►

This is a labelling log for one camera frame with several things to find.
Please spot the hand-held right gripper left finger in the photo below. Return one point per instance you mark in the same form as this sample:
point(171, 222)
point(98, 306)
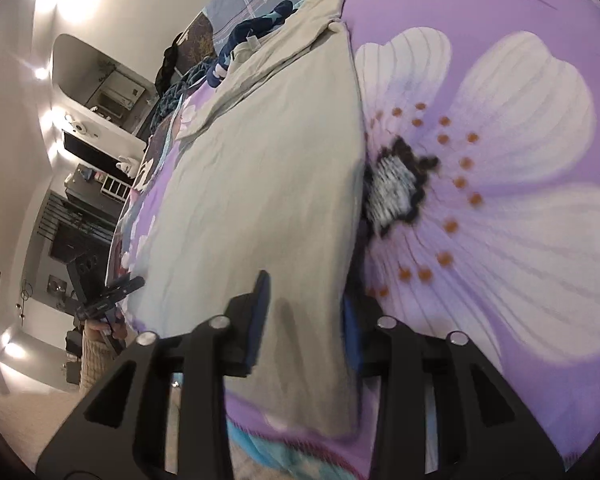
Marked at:
point(260, 315)

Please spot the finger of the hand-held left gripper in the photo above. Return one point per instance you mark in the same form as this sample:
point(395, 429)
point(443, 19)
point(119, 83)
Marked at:
point(130, 285)
point(112, 321)

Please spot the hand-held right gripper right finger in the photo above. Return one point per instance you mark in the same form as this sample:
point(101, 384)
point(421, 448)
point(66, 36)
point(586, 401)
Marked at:
point(351, 332)

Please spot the beige long-sleeve shirt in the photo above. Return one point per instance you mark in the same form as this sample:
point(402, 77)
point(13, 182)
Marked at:
point(260, 160)

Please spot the person's left forearm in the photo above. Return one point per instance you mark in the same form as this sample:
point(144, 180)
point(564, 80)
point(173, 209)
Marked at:
point(97, 365)

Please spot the person's left hand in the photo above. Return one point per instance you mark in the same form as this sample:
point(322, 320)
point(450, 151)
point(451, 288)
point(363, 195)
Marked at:
point(100, 328)

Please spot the dark cabinet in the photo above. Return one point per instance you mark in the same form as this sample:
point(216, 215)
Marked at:
point(75, 245)

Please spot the white rack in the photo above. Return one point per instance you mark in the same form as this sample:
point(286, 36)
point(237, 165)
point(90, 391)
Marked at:
point(114, 187)

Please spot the white cat figurine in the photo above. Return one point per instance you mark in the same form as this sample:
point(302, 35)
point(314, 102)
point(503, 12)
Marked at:
point(126, 166)

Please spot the teal fuzzy blanket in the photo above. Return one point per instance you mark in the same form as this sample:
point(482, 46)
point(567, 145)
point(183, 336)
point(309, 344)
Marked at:
point(175, 95)

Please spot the black garment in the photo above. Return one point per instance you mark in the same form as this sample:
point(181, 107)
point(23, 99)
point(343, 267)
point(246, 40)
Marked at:
point(170, 60)

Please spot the dark branch-print pillow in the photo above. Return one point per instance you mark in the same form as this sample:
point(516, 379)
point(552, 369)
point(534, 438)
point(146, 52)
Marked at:
point(200, 35)

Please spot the navy star-print garment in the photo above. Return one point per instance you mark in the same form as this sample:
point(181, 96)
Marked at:
point(260, 22)

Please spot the purple floral blanket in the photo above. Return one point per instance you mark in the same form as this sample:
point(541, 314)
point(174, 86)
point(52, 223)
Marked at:
point(505, 60)

◄

**Exercise instructions:**
Up to and including the last line above, starting with the line that contains "point(534, 438)", return each line exactly and nothing else.

**Reply:**
point(534, 438)
point(146, 52)
Marked at:
point(200, 35)

Please spot the navy star-print garment in the photo above. Return one point per instance you mark in the same form as this sample:
point(181, 96)
Marked at:
point(260, 22)

Please spot the purple floral blanket in the photo above. Return one point per instance you mark in the same form as this sample:
point(541, 314)
point(174, 86)
point(52, 223)
Marked at:
point(505, 60)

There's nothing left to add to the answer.